*PROBLEM TO SOLVE:*
Return exactly the lines of the records below, starting at the line that contains "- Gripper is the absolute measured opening" and ending at the line that contains "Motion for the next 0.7", with both of those lines kept.

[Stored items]

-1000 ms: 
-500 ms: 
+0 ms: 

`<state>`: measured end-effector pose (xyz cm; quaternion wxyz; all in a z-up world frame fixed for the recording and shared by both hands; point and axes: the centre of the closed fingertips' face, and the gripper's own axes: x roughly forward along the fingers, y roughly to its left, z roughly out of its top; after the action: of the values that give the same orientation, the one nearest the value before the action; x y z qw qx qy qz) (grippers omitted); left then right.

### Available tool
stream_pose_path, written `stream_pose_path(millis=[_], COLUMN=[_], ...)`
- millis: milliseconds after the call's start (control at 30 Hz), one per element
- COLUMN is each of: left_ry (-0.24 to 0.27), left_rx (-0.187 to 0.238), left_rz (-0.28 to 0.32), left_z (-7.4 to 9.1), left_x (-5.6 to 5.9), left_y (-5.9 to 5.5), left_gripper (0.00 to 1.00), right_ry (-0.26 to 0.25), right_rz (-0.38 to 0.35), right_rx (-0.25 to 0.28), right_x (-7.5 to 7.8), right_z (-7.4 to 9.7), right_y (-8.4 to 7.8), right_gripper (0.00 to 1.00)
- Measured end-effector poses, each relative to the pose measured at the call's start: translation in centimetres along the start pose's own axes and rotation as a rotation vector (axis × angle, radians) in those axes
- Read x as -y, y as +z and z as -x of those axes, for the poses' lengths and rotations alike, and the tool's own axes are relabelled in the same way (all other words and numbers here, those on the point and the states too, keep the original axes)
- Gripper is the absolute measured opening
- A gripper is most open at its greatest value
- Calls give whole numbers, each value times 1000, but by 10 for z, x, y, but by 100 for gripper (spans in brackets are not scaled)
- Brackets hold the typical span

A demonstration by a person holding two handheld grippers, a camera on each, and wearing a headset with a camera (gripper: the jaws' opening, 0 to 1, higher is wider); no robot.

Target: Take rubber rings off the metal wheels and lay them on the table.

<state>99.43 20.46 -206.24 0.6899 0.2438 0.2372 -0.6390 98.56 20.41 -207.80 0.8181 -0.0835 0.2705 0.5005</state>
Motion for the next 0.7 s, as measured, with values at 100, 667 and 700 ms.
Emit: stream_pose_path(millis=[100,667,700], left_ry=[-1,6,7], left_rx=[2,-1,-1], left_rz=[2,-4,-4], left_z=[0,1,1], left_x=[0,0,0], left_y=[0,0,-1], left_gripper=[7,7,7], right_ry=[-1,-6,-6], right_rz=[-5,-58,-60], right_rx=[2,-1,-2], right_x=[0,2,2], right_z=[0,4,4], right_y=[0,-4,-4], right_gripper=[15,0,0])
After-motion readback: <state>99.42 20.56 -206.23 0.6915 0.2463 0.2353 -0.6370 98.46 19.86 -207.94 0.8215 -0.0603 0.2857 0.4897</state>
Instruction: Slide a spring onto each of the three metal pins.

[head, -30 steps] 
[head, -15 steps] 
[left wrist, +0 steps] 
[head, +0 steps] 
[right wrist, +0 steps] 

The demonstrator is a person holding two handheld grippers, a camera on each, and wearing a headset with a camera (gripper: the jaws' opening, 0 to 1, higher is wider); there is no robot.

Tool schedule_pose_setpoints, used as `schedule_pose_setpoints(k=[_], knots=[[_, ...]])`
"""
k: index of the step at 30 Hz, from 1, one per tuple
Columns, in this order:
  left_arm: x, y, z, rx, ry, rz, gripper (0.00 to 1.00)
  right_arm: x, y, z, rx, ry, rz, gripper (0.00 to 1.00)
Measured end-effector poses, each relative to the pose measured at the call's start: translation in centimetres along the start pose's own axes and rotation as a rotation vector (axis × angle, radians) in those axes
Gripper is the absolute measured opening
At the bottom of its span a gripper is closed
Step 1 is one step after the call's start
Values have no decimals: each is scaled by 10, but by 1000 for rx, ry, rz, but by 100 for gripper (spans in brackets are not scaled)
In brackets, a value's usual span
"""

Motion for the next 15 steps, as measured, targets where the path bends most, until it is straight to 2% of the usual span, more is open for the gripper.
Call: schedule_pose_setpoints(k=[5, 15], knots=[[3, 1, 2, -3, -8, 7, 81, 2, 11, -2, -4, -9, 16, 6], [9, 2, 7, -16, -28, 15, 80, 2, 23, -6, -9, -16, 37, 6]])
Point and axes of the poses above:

*ANSWER BOX:*
- Gripper is the absolute measured opening
- A gripper is most open at its greatest value
- Calls give whole numbers, each value times 1000, but by 10 for z, x, y, but by 100 for gripper (spans in brackets are not scaled)
- Brackets hold the typical span

A demonstration by a person holding two handheld grippers, a camera on each, and wearing a headset with a camera (gripper: the jaws' opening, 0 to 1, higher is wider); no robot.

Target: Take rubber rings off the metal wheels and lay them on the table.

<state>99.43 20.46 -206.24 0.6899 0.2438 0.2372 -0.6390 98.56 20.41 -207.80 0.8181 -0.0835 0.2705 0.5005</state>
Motion for the next 0.7 s, as measured, with values at 100, 667 and 700 ms.

No more output will be given for this exercise.